The above command will crawl the URL, skip the landing page, crawl all the pages of an article, and generate a JSONL file.

To see the result in the file, open it with a text editor, or use jq.

jq < foo.jsonl

How It Works#

Some websites have a landing page for each article, notably, Yahoo! News. The structure is:

  • A landing page (/pickup/${PICKUP_ID}) with a link to the first article page (記事全文を読む, or read_more link)

  • The first page of the article (/articles/${ARTICLE_ID}) with a link to optional, subsequent article pages (次へ, or read_next link)

  • Optional article pages (/article/${ARTICLE_ID}?page=${N}) with a link to the next article page (次へ).

        ---
title: ReadMoreSpider State Diagram
---
stateDiagram-v2

    [*] --> LandingPage
    LandingPage --> MainArticle
    MainArticle --> FindSourceArticle: read_next is not found
    MainArticle --> NextPage: read_next is found
    NextPage --> FindSourceArticle: read_next is not found
    NextPage --> NextPage: read_next is found
    FindSourceArticle --> GenerateItem: source is not found
    FindSourceArticle --> LandingPage: source is found
    GenerateItem --> [*]
    

Given a URL, or URLs, the spider crawls the URL, finds a link to the first page of the article until there is no article pages while collecting texts from the article pages.

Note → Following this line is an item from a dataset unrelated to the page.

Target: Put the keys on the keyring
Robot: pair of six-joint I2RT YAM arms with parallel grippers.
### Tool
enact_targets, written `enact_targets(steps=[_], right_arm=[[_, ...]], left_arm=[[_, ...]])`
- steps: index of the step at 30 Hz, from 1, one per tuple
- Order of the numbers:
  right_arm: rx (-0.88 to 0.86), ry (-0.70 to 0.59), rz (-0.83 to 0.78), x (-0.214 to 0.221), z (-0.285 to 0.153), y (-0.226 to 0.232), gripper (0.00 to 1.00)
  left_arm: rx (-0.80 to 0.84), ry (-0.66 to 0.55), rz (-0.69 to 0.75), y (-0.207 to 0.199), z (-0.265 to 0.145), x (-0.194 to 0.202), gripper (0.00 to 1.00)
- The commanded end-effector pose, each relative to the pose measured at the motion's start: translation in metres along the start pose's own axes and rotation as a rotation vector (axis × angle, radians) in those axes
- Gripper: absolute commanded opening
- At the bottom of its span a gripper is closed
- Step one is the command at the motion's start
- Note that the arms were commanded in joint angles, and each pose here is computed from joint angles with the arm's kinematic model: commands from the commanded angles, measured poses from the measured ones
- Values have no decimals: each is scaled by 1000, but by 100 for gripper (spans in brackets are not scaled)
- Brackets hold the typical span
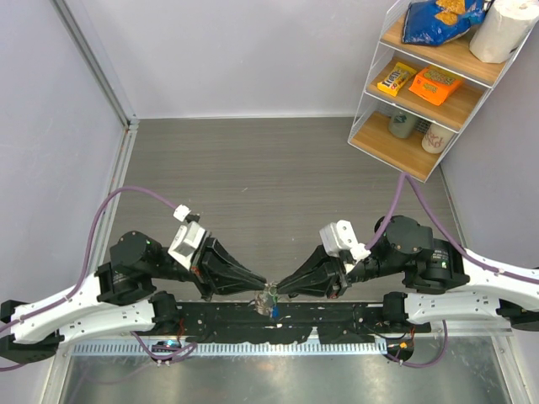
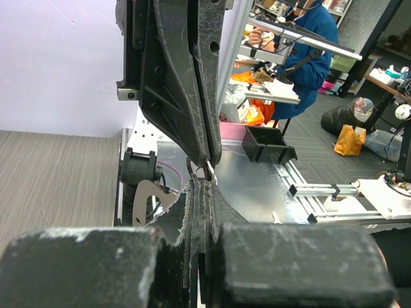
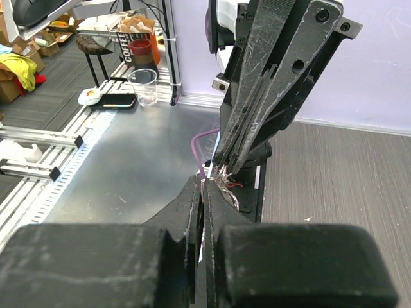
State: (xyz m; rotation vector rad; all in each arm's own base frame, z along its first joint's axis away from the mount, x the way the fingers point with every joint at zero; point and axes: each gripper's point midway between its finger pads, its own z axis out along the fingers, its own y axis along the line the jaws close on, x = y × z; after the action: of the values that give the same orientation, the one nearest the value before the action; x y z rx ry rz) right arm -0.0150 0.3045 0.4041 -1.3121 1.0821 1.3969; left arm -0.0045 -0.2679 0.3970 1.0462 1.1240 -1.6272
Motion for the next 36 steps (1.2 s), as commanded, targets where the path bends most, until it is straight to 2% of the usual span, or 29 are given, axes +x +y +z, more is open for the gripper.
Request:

If the landing page has a read_more link, the spider follows the link. Because the landing page contains just a summary of the article, the spider does not collect texts from the landing page. However, if the landing page does not have read_more link, the spider considers the page is the first page of the article and collects text from the page.

After following the read_more link, the spider collects texts from the article page, looks for a read_next link. If it finds the link, repeat this step until no read_next link is found in the pages.

When no more read_next link is found, the spider looks for links to source articles. If it finds one, repeat the entire process.

When no source link is found, it finishes crawling.

When it finishes crawling and scraping article texts, it generates ArticleItem, an object that represents an article. The ArticleItem has an attribute, body, which includes all the texts from the article, among other metadata attributes. The object can be exported to a file, such as JSONL or CSV files.